Comparison of Classification Models for Breast Cancer Disease Using Multivariate Analysis and Data Mining Approaches
DOI:
https://doi.org/10.58915/amci.v12i4.348Abstract
Compared to other cancer types, breast cancer is one of the main causes of death in women. Early cancer detection can significantly increase survival and quality of life. A variety of machine learning prediction algorithms with combination of feature selection approaches have shown to be useful in the detection of breast cancer disease. However, it was discovered that there are still problems with classification accuracy. An outlier-related factor was known to have potential effect on classification accuracy. In order to further improve the classification’s accuracy, the Kmeans approach was used to detect outliers. The major goal of this study was to examine the classification performance of breast cancer disease when feature selection methods were used in combination with K-Means. For experimental purpose, the Coimbra dataset for breast cancer consisting of 116 instances and 10 attributes was used in this study. Multivariate techniques including Principal Component Analysis (PCA), Kernel Principal Component Analysis (KPCA), and Discriminant Analysis (DA) were applied to reduce data dimensions. Meanwhile, four data mining approaches consisting of Decision Tree (DT), Random Forest (RF), Support Vector Machine (SVM), and Logistic Regression (LR) were compared for classification purpose.

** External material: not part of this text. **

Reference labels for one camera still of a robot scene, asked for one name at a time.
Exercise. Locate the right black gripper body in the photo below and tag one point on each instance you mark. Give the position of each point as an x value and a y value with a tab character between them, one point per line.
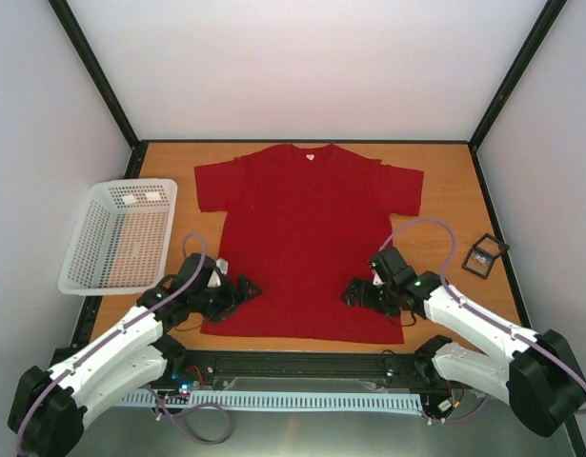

The performance measurement was then evaluated using accuracy, precision, specificity, and sensitivity criteria. The results revealed that five combinations approaches (PCA-DT, PCA-RF, KPCA-DT, KPCA-RF, DA-RF) performed better across all four criteria after combining with KMeans technique. Among five combined methods, KPCA with DT outperformed other combination methods with the highest value across precision (76.47 percent) and specificity (71.43 percent). This study suggests the incorporation of feature selection method together with outlier detection method has proved to be more efficient and beneficial for breast cancer classification.